ELIZABETH, W.Va. – As the first group of the inaugural West Virginia High School Girls Invitational Golf Championship strode off the first tee box Tuesday in pursuit of their opening tee shots a quantum leap was taken for female athletics in the Mountain State.
Over the course of the day, 52 golfers from 31 schools traversed the 5,491-yard trek at Mingo Bottom Golf Course, bringing to fruition a long-time goal of several people within the sport including the West Virginia Secondary School Activities Commission’s Wayne Ryan.
The tournament was put together late, with a venue-change necessitated after the original planned site, Woodridge Golf Club in Mineral Wells, West Virginia, was deemed unplayable. Two inches of rainfall drenched the area Monday, making practice rounds impossible and creating pockets of standing water across the course Tuesday. None of that mattered.

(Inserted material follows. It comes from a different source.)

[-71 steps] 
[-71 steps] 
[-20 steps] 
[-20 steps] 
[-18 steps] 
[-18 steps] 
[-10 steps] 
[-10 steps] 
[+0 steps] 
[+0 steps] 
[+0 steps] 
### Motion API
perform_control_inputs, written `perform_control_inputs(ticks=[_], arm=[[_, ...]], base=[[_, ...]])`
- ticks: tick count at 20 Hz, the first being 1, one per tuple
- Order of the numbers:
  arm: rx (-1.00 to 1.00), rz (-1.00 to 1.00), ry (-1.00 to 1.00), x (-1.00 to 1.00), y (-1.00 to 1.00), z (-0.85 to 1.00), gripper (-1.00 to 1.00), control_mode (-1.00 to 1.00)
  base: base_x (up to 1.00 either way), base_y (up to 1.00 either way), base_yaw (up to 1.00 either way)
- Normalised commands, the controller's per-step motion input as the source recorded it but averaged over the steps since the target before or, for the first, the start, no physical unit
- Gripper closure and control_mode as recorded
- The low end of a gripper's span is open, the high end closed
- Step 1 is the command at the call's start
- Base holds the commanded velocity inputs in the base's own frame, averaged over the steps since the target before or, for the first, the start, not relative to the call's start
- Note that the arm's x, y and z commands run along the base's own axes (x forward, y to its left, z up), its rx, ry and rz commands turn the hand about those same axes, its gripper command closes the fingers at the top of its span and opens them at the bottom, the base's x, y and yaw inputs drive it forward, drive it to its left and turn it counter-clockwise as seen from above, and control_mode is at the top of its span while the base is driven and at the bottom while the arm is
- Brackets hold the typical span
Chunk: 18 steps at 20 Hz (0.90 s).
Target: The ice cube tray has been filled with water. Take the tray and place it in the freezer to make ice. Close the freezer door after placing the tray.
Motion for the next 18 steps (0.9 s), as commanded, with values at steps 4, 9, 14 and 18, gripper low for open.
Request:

While Tuesday is the first step in what everyone hopes is many to come, eventually leading to girls golf being separated from boys altogether, for years females will follow in those opening soggy footsteps taken by winner Olivia Hart (Hurricane), Wheeling Park’s Dorothy Romanek, George Washington’s Emma Nicol and Parkersburg’s Nicole Lincicome.
Maybe from the outside, it’s tough to understand why an all-girls golf tournament is a big deal and why growing the sport matters at all.
First, call a college women’s golf coach sometime and discuss the difficulty of filling scholarships, especially with in-state and even U.S. players. The hope is by growing the sport among females, participation will increase leading to more educational opportunities for high school girls.
Also, spots in the current co-ed state tournament can be tough to come by, especially for individual qualifiers where only two spots off non-qualifying teams are available per region. Scott Davidson, the club pro at Parkersburg Country Club, assisted with proceedings on Tuesday. His daughter, Lauryn, is a senior golfer at NCAA Division I Lipscomb in Nashville, Tennessee, and yet she never qualified for a state tournament.
It was certainly a big deal to Jefferson’s Kailey Keisler, who left her house at 4:30 a.m. and traversed nearly 300 miles and close to five hours to be a part of history.
Though Tuesday’s event came with a trophy and an all-tournament team, it can’t be recognized as a state championship until the sport is split from co-ed, into separate sports. In order for that to happen, 32 teams of four must be fielded. Obviously, there’s a long way to go.
But ask any of the players competing Tuesday and it becomes apparent the event provided something new, something unique and something female golfers around the state can claim as their own.
“That first hole, I was shaking, I don’t know why I never get nervous,” Hart, the reigning Callaway Junior Tour female player of the year said of her opening tee shot. “But this was big and I knew it was big.”
While Hart and Romanek will graduate in 2019, players such as Nicol and Lincicome (both sophomores) will have a couple more cracks at it with expectations now in terms of what to expect.
Nicol has already begun to impact the next wave of female players, a wave that hopefully gets bigger thanks in part to Tuesday’s event.
“Just exposure to competitive golf, it’s a big deal,” Nicol said. “Over the summer and spring I volunteered to work with the First Tee and we had a lot of girls in there. They were always my favorite to work with because I was in the First Tee when I was younger so that’s a big deal to me. I want them to like it as much as I do and continue to play. It’s huge to have this and have everybody come out.”
As for Ryan and the rest of the WVSSAC, Tuesday’s event was a rousing success that exceeded expectations. He said the initial hope was for 30 golfers with 52 far surpassing that.
And while he was the first to admit that there’s a long way to go, seeing everyone out the course after years of talking about it was a striking reality in the most positive of sorts.
Ryan said next year, a plan, location and date will be instituted much earlier in the season with the likelihood that the tournament will be held at a different golf course.